Houston next began exploring Montgomery’s qualifications in front of the jury, pointing out that she had been working in the field of forensic toxicology for eleven years and that her role in the field was that of a chemist. Although she explained that her title, the one that appeared on her paycheck, stated that she was a supervisor and a chemist, she pointed out that she was recognized by the FBI laboratory as a forensic examiner with an expertise in the area of forensic toxicology. Not yet satisfied, Houston wanted to know more about her title.
“What is the difference between an individual, for instance, like Dr. William Anderson or Chip Walls, that refers to themselves as a forensic toxicologist versus your title?” Houston asked.
“My title is just the title that the government gives me,” she answered. “All of us in the FBI laboratory are typically biologists, chemists, or physical scientists, so that’s . . . the area that my specialty fits into. I also manage the toxicology group within the . . . FBI laboratory. Right now, there’s three other people who I supervise on a day-to-day basis specifically in toxicology.”
Obviously having done his homework, Houston asked Montgomery about interference studies and what they were designed to accomplish.
“The interference study is designed to show that the method is unique for that specific drug,” Montgomery said.

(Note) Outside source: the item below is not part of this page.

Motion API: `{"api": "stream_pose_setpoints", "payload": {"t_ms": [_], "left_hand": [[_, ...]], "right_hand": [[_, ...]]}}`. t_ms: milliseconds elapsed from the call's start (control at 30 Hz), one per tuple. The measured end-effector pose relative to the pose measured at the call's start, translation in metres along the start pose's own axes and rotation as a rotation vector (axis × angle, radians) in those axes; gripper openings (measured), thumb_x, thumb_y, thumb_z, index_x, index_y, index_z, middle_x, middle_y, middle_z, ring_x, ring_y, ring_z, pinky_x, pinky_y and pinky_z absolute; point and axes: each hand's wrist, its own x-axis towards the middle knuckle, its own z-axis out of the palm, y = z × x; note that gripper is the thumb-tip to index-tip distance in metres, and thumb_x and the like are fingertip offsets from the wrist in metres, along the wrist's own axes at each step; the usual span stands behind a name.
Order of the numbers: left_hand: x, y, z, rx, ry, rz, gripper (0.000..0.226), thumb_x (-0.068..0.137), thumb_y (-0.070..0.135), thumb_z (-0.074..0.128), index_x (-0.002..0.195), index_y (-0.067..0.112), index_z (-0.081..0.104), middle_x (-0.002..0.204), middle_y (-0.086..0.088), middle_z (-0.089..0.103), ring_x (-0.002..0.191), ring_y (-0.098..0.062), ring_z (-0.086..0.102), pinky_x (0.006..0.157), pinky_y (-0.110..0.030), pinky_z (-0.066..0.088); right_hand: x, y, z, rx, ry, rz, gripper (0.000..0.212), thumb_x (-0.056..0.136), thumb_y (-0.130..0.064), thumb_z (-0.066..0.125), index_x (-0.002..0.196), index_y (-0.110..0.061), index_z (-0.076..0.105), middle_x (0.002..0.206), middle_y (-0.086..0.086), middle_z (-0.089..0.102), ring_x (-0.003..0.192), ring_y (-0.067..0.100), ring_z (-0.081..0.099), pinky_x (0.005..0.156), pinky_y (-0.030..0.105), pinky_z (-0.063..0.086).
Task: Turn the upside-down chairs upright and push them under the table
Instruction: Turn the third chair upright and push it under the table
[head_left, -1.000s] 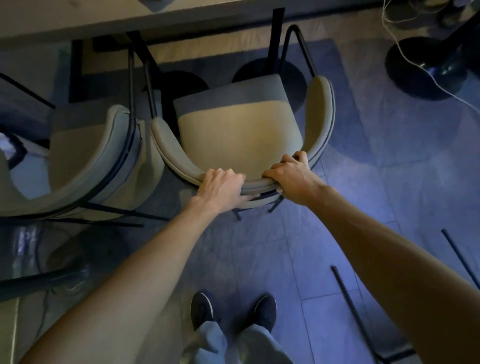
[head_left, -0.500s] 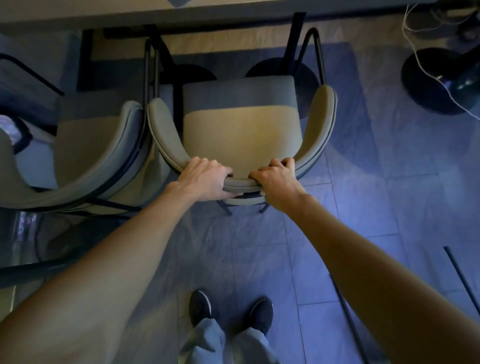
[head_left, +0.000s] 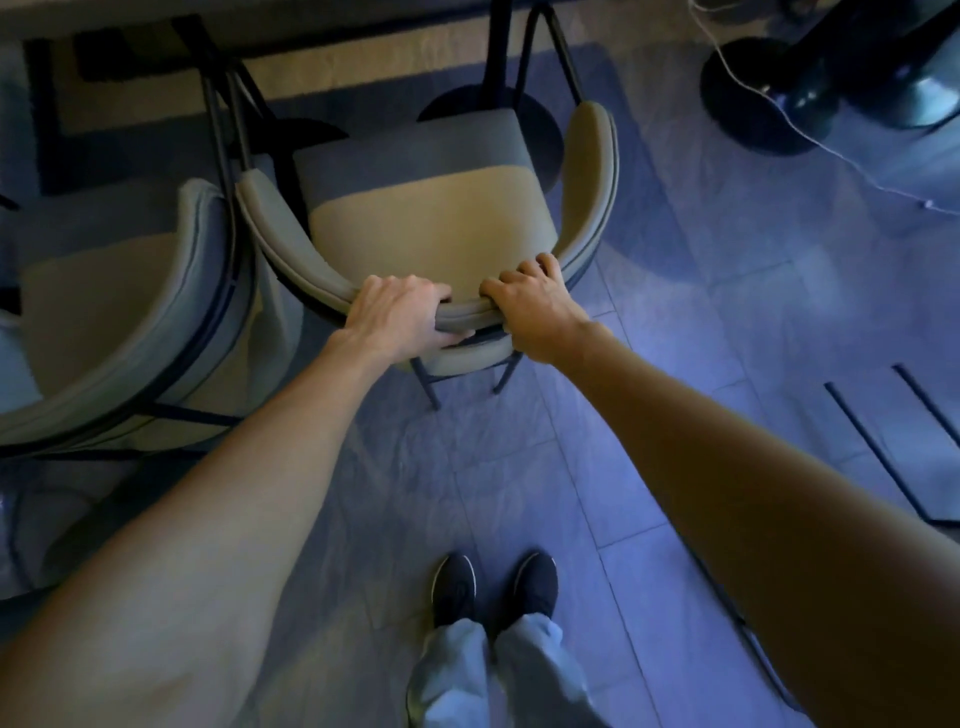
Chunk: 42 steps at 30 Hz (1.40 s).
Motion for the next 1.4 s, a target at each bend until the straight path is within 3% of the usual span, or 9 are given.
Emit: {"api": "stream_pose_setpoints", "payload": {"t_ms": [167,300,433,533,600,767,1067,1267,1400], "left_hand": [[-0.011,0.045,0.008,-0.168,0.156,-0.016,0.040,0.084,0.053,0.062,0.109,0.022,0.058,0.108,-0.002,0.066,0.103,-0.029,0.061,0.086,-0.042,0.040],[-0.025,0.099,0.006,-0.240,0.207,-0.003,0.062,0.083,0.049,0.046,0.137,0.020,0.050,0.132,-0.011,0.055,0.119,-0.035,0.050,0.099,-0.050,0.037],[-0.030,0.188,-0.028,-0.451,0.120,0.232,0.053,0.084,0.052,0.038,0.118,0.020,0.065,0.116,-0.007,0.063,0.111,-0.035,0.056,0.091,-0.045,0.045],[-0.042,0.282,-0.062,-0.543,0.038,0.370,0.036,0.090,0.046,0.049,0.117,0.028,0.065,0.115,-0.003,0.065,0.108,-0.032,0.058,0.089,-0.043,0.048],[-0.060,0.347,-0.080,-0.581,0.034,0.463,0.039,0.090,0.048,0.047,0.121,0.030,0.063,0.115,-0.002,0.065,0.108,-0.031,0.060,0.090,-0.044,0.049],[-0.120,0.512,-0.112,-0.584,-0.012,0.655,0.043,0.094,0.042,0.051,0.133,0.024,0.056,0.121,-0.004,0.063,0.113,-0.029,0.058,0.095,-0.046,0.046],[-0.232,0.781,-0.128,-0.422,-0.030,0.948,0.042,0.094,0.042,0.051,0.131,0.024,0.056,0.122,-0.005,0.064,0.115,-0.029,0.059,0.092,-0.047,0.047],[-0.255,0.892,-0.102,-0.273,-0.104,1.087,0.037,0.097,0.043,0.046,0.131,0.029,0.054,0.124,-0.003,0.061,0.115,-0.028,0.056,0.092,-0.045,0.045],[-0.246,0.950,-0.069,-0.229,-0.176,1.104,0.037,0.097,0.043,0.045,0.130,0.029,0.055,0.124,-0.002,0.061,0.115,-0.027,0.057,0.093,-0.044,0.045]], "right_hand": [[-0.040,-0.013,0.003,0.058,0.133,0.037,0.068,0.075,-0.014,0.065,0.140,-0.011,0.045,0.136,0.008,0.051,0.130,0.031,0.043,0.112,0.046,0.030],[-0.100,-0.007,-0.017,0.143,0.147,0.150,0.059,0.085,-0.014,0.060,0.142,-0.020,0.046,0.144,0.000,0.049,0.126,0.029,0.048,0.097,0.043,0.043],[-0.200,0.037,-0.021,0.149,0.155,0.313,0.045,0.086,-0.020,0.059,0.131,-0.020,0.055,0.126,0.004,0.063,0.116,0.031,0.055,0.093,0.041,0.044],[-0.296,0.078,-0.026,0.141,0.128,0.470,0.048,0.089,-0.027,0.060,0.136,-0.021,0.052,0.125,0.005,0.063,0.117,0.031,0.054,0.094,0.041,0.043],[-0.366,0.104,-0.032,0.135,0.132,0.575,0.051,0.089,-0.030,0.060,0.139,-0.024,0.051,0.126,0.004,0.063,0.118,0.030,0.054,0.095,0.041,0.043],[-0.542,0.148,-0.036,0.143,0.153,0.792,0.046,0.089,-0.036,0.061,0.134,-0.026,0.058,0.128,0.003,0.062,0.121,0.029,0.054,0.097,0.040,0.044],[-0.826,0.189,0.003,0.203,0.157,1.082,0.044,0.085,-0.041,0.062,0.127,-0.026,0.062,0.122,0.005,0.063,0.116,0.031,0.056,0.092,0.041,0.047],[-0.926,0.220,0.057,0.333,0.119,1.194,0.052,0.089,-0.034,0.059,0.140,-0.026,0.052,0.134,0.009,0.056,0.123,0.033,0.050,0.098,0.043,0.046],[-0.959,0.257,0.105,0.384,0.069,1.205,0.052,0.092,-0.036,0.056,0.142,-0.028,0.048,0.130,0.009,0.058,0.121,0.031,0.051,0.096,0.043,0.047]]}}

“Okay. And you indicated that you used . . . ‘John Doe’ urine,” Houston pointed out. “Meaning you got urine from folks in the lab, right?”
“Yes.”
“And you got it from fifteen different people, true?”
“True.”
“And how many of those fifteen people that you received urine from had epinephrine in their system?”

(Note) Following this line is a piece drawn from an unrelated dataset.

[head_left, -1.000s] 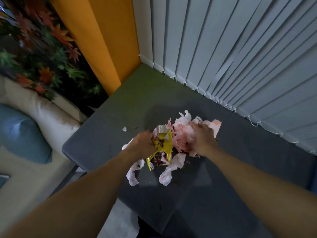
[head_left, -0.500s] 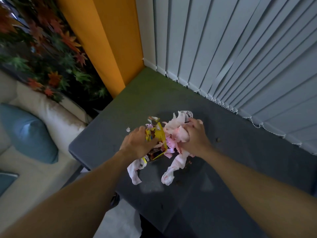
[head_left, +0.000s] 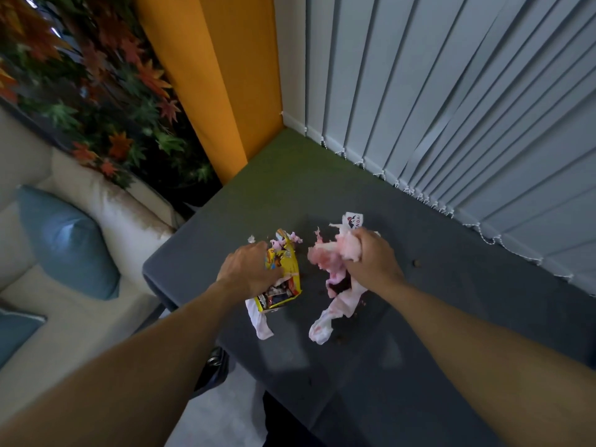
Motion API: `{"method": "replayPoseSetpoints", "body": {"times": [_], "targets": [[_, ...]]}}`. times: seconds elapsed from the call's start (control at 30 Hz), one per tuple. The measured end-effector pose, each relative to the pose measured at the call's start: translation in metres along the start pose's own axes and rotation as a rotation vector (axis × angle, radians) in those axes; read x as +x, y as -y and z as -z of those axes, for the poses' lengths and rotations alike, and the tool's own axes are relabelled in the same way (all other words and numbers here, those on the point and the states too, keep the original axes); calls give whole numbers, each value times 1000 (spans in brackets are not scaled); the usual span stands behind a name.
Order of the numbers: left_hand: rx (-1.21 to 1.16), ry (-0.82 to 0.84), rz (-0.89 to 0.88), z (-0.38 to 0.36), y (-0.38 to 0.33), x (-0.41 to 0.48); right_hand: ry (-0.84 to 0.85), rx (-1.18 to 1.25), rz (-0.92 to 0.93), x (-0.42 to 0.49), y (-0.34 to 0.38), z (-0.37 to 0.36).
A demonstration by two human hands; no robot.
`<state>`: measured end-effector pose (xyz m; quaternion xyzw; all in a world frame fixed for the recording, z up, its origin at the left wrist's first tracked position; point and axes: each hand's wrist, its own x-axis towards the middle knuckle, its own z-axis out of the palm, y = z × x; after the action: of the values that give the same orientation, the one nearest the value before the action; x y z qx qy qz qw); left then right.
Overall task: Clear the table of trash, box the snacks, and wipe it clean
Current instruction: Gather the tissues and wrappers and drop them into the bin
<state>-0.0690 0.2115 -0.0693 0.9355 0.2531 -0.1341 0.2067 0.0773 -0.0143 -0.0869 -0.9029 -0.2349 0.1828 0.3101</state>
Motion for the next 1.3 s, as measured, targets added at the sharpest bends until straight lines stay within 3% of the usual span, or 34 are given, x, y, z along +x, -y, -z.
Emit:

“I’d be surprised if any of them did.”
“How about atropine?”
Houston was obviously going through the checklist of drugs that had been used on Kathy by paramedics and emergency department personnel at the hospital on the morning of July 8, 2007.
“I’d be surprised if any of them did as well.”
“How about heparin?”
“Probably none.”
“So the concept being the urine that you received was from fifteen very healthy drug-free individuals, correct?” Houston asked.
“Yes.”
“And one of the purposes of an interference study is to make certain that there’s no drug or other product in the urine, in this case, that could offer up a false positive by way of the testing, right?”
“Well, absolutely,” Montgomery responded. “But we’re also looking at natural components that we all have in our urine, things that we have from our diets. . . .”
“Sure. How many urines did you test as control samples that had as their characteristic epinephrine, atropine, heparin, and the people, say, have been in an emergency room, had died, and been resuscitated?”
“None met those criteria.”
“In fact, though, Kathy Augustine’s urine did possess all of those qualities. Were you aware of that?”